I’ve heard it said that the only difference between a good haircut and a bad is two weeks. In my case, however, it’s more likely to be two years!
I went in last week for a trim – a trim that I thought might involve the loss of a few inches because I wanted to get rid of the worst of the thinning that appears to be the result of low ferritin levels. I started with hair just one to two inches above tailbone and came out with hair at mid back. That is not a few inches!
I should have been warned when the stylist held up my ends and said, “You don’t need all these ends, anyway.” Says who? Those ends are what made my hair as long as it was; those ends were the tassel at the end of my braid; those ends stopped my buns falling down.
If that hadn’t set off warning bells, then seeing another stylist (who knows me well) look at the back of my head, look down at the floor, back at my hair, and then refuse to make eye contact with me certainly did. She tried to make conversation with me after that but I wasn’t fooled. Nor was I reassured when I was not shown the back of my hair with a mirror, the hair that had been cut off was all swept up before I could see it, and the stylist put my hair up in a bun so that it wasn’t until I arrived home four hours later that I got the chance to see just how short she had cut it.
And short it is. For me anyway. It’s no good someone telling me it’s still long. How can it be long when it feels so short, when my braid barely flicks over my shoulder, when I can no longer put it up in a bun with just one hair stick?
This length is not a particularly flattering length on me nor does it have any style. It just stops. The times that I have thought about cutting back to BSL I have envisioned at least a few layers around the face and have always had the personal understanding that I would keep it at that length or shorter. The grow-out between BSL and waist has always been a particularly unattractive stage for me – one that I’ve never wanted to repeat.
I’ve discovered more curls at this length – which should be a good thing – except that the majority of them look as if they have been chopped off mid-curl (curly girls will understand). I don’t know if a few more washes or a few months of growing will correct the problem, but at the moment, I’m feeling that my hair is uglier than ever.

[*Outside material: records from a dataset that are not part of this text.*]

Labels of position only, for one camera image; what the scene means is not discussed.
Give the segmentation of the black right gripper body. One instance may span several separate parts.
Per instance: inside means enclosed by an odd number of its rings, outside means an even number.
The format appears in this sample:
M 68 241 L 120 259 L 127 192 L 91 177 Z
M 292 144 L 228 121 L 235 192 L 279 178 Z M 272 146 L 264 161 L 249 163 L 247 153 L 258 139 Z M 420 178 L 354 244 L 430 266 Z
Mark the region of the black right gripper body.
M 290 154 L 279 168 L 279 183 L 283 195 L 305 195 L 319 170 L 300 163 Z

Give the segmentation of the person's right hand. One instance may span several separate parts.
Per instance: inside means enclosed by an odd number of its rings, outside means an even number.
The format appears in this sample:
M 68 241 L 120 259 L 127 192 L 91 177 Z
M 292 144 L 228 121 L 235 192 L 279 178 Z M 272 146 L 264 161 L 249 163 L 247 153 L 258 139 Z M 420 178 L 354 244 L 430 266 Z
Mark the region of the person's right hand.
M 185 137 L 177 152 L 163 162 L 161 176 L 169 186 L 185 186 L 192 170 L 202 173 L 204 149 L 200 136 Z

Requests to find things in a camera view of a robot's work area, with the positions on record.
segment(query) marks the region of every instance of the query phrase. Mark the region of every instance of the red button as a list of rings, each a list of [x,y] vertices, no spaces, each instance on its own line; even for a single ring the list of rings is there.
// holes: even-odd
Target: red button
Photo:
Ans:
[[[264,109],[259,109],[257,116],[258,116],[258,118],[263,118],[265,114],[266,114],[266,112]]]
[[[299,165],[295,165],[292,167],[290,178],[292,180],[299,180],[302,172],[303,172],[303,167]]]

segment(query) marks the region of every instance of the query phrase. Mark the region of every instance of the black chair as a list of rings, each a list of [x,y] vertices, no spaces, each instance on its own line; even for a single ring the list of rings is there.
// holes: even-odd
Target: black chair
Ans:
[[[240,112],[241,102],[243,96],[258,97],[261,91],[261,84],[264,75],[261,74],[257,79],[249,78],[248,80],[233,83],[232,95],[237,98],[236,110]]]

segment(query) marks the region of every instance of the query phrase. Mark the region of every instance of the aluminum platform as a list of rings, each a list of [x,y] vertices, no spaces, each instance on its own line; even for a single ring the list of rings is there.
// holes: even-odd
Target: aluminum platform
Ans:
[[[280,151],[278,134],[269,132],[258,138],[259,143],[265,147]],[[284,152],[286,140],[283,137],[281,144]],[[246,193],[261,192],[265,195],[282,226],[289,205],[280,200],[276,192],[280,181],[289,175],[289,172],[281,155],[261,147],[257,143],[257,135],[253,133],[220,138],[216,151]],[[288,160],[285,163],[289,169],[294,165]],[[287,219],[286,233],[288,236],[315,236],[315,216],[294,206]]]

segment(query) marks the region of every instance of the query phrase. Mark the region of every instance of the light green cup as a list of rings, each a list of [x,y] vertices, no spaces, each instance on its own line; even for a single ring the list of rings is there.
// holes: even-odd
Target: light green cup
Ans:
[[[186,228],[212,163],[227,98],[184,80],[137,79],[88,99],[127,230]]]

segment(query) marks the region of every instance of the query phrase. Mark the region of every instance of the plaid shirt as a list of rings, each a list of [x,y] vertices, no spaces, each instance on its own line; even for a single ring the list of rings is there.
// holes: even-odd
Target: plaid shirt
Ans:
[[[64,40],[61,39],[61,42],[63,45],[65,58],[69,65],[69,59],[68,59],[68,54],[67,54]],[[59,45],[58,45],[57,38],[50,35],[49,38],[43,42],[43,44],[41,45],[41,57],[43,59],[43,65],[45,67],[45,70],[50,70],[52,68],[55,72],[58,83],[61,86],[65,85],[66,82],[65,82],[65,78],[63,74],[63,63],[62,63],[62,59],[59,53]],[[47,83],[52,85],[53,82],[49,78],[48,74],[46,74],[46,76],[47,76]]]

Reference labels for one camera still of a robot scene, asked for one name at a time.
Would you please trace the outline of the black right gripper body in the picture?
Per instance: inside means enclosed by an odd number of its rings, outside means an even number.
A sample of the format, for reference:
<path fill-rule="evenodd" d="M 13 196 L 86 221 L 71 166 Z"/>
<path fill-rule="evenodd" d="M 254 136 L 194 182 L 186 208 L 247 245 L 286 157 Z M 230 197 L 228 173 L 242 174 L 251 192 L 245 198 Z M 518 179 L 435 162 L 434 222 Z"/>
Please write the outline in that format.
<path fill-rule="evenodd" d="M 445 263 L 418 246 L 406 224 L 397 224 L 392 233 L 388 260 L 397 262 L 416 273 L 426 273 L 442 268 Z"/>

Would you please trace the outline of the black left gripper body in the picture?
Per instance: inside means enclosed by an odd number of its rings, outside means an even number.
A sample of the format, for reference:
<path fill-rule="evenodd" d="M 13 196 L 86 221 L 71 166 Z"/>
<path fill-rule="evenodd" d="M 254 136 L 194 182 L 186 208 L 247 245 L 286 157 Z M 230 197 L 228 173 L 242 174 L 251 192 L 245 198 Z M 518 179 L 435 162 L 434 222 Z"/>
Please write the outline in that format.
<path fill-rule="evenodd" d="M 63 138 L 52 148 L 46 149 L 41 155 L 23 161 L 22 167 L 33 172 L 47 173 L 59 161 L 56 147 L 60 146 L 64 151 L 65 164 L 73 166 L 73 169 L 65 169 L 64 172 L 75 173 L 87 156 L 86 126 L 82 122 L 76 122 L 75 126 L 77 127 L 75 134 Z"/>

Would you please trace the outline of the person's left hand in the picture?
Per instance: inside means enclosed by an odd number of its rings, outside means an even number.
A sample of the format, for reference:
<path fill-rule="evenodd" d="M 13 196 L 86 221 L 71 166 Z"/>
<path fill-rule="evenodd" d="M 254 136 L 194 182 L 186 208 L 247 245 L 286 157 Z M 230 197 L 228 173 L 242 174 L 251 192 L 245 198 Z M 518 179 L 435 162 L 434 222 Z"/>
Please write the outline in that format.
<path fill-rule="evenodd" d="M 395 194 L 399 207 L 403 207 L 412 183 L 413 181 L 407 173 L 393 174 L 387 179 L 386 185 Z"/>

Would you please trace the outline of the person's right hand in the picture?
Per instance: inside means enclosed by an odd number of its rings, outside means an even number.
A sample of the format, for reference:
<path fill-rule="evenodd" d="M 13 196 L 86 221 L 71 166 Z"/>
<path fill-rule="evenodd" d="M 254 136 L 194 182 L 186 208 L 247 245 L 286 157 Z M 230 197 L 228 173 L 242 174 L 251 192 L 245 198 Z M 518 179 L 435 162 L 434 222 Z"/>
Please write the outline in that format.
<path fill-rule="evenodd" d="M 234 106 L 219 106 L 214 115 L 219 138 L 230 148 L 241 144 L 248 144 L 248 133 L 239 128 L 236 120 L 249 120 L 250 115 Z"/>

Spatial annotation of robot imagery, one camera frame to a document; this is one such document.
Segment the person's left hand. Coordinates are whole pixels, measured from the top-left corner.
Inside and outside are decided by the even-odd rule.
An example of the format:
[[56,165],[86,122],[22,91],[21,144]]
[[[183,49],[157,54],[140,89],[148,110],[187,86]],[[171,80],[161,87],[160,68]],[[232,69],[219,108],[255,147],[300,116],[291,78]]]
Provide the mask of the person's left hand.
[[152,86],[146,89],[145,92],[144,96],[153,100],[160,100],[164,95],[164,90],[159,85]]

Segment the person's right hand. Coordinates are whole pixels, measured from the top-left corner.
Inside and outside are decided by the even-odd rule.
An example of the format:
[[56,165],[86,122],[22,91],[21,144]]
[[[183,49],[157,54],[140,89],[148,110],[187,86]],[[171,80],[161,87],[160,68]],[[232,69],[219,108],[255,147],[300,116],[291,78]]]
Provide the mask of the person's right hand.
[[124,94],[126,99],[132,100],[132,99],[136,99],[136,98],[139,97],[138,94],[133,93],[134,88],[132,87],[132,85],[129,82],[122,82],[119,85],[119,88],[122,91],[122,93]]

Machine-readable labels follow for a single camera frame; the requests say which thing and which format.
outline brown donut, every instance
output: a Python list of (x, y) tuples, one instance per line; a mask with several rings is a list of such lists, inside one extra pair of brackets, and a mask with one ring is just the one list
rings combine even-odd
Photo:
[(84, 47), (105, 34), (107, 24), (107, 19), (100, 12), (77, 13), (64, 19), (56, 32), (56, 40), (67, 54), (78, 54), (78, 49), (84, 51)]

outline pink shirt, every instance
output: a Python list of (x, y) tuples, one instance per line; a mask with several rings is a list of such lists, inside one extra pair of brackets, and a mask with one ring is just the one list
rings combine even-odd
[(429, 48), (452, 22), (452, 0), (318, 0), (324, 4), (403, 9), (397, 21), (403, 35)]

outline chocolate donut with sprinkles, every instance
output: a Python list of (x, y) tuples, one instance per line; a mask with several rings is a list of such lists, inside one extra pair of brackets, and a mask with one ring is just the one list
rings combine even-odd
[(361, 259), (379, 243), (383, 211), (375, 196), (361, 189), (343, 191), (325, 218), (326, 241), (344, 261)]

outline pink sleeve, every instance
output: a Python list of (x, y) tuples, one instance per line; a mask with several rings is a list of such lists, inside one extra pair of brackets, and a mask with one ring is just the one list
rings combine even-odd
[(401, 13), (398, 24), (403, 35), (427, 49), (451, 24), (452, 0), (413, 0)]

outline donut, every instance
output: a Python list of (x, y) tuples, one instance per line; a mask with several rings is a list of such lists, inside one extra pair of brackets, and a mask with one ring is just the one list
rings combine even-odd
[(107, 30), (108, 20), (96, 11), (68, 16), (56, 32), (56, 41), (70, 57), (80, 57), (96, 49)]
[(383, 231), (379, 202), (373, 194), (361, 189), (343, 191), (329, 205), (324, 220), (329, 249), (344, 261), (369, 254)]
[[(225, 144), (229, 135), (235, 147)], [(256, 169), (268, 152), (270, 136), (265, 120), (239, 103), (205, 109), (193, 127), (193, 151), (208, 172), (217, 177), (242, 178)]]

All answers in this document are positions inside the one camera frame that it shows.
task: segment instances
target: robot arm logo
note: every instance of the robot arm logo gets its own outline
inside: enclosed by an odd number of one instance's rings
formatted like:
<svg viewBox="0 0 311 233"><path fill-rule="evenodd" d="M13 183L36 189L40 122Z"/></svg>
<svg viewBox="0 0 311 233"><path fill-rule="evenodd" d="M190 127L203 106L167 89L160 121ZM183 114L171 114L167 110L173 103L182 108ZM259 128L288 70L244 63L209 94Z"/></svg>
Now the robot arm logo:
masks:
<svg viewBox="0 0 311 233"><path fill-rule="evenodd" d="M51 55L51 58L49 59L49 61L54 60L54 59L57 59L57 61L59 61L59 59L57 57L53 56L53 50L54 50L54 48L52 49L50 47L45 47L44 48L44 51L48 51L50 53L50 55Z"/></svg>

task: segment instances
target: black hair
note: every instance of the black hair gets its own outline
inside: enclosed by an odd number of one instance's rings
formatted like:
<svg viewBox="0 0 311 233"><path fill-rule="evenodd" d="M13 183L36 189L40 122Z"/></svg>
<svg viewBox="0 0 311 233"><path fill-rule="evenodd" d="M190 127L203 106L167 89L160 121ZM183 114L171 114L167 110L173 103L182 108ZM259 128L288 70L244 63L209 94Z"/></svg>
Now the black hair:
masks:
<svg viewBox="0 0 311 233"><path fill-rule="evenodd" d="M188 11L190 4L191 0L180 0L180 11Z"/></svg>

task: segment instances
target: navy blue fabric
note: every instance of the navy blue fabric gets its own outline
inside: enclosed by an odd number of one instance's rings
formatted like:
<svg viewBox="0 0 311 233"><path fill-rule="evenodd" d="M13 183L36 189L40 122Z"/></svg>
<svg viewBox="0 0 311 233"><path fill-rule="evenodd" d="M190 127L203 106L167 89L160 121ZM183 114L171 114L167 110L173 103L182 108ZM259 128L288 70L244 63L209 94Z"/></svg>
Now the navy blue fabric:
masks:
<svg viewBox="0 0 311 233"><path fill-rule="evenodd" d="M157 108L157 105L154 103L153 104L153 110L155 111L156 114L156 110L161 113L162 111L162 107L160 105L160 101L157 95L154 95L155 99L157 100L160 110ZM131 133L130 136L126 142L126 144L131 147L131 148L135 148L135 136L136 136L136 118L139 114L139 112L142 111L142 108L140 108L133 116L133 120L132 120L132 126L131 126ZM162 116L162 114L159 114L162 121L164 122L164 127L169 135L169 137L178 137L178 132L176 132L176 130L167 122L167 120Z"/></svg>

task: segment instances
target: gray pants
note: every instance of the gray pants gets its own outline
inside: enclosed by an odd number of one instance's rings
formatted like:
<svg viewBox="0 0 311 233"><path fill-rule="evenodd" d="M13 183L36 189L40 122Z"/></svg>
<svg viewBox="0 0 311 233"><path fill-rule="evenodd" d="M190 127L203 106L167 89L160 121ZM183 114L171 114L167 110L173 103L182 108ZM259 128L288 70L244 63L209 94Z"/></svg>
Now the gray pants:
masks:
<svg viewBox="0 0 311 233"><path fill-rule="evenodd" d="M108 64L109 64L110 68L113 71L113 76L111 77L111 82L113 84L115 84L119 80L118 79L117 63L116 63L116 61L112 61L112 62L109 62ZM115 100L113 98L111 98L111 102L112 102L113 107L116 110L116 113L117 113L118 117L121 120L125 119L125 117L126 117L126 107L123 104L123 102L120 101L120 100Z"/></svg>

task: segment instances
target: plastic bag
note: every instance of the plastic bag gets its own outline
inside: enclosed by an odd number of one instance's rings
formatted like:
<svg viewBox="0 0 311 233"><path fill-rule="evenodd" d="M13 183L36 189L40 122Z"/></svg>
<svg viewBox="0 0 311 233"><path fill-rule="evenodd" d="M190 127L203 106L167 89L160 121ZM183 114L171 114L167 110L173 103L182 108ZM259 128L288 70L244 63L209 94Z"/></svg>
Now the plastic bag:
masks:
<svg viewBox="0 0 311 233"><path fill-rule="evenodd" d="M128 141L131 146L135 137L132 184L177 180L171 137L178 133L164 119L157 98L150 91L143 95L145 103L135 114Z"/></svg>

And then there’s the fringe. I’ve never ever been happy with my fringe. I would love not to have to wear one but as my nearest and dearest have told me, I NEED a fringe. I just wish I could find a style I liked. And a stylist that wouldn’t butcher it. Why did she insist on layering it? (Insist is a gentle term considering I had no say in the matter at all – after telling me it didn’t need any length off and wasn’t ‘too bad’ – that condescending tone again – she proceeded to chop off at least half an inch making it too short and too heavy in one fell swoop).
She was right about one thing though – as much as I hate to admit it. She told me my hair would be more manageable at this length despite not one word from me about it not being manageable. DH had occasion to take me up to the hospital on Saturday night and as they did an ECG, chest x-ray, scan, blood tests, and inserted an IV line, it certainly was a lot easier to manage mid length hair that was down and loose than longer hair.
[Note: due to my hair being wet and the way I am holding my head it looks as if I'm at natural waist. I can assure you that that is not the case. It is a lot shorter dry and when I'm standing straight. In fact, if I didn't know better, I would assume that this picture had been taken before I had my hair cut. It never looks that long in the mirror when I view it.]